Eugene gets it right

They're ripping out parking meters downtown.

Good thing they don't have wasteful streetcar lines to pay for, or they couldn't do that.

Comments (3)

The arguments for meters are to promote turnover of customers, revenue for other projects and to prevent employees from blocking customers.
Now with the current economy downtown associations might even want to pay for customers!
Doing some work in a down town I found that the biggest problem is actually workers parking on main street! And they want meter readers to police that. But the trade off is a hurried, hassled customer base that finds the ease and freedom of a strip mall more attractive.
We should only tax undesirable behavior.

I realize that this is heretical, but Fort Worth came up with a lively solution over a decade ago. While Dallas put parking meters everywhere, and made sure that the meters were valid until midnight, Fort Worth declared that parking was free all weekend. We're talking garages, standard parking spots, the whole lot. The end result is that you have people traveling from all over the Southwest to Fort Worth to visit restaurants, watch movies, and catch live shows, and the license revenues from having a lively and active downtown more than makes up for any lost meter revenue.

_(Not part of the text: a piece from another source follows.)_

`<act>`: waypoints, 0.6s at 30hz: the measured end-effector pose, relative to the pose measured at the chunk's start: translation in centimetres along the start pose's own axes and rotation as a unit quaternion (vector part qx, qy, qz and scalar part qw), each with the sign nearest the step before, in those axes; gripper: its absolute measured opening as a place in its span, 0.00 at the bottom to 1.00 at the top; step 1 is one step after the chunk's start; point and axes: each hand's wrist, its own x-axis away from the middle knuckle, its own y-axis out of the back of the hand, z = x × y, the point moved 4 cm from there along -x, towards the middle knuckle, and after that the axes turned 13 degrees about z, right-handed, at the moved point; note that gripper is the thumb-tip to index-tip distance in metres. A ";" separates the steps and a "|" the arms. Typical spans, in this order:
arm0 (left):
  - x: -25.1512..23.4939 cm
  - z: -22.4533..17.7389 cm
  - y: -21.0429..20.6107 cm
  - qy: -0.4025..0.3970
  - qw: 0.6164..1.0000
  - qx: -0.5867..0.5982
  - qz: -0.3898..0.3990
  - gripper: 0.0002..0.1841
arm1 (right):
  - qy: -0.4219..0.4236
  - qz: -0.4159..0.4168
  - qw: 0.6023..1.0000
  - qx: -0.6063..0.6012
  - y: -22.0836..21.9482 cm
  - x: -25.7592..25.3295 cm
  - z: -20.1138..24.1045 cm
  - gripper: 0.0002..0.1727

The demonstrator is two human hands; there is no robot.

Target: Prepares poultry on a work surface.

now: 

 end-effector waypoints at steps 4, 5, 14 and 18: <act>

On the other hand, Dallas is much like Portland: meters everywhere, and absolutely insane parking lot prices. Combine that with precious little to do in downtown after 5:00, and it's no surprise that it's nearly dead on the weekend. I hear so many people complaining that they never want to see Portland become like Dallas: in this case, I agree with them.

Well given the fact that much of downtown Eugene is already easy to park at, this should not be a big issue. Seems like about 20-30% of storefronts are vacant at any given time. Years ago my wife and I used to go to the saturday market there, and never had a problem finding street parking within a block of the market.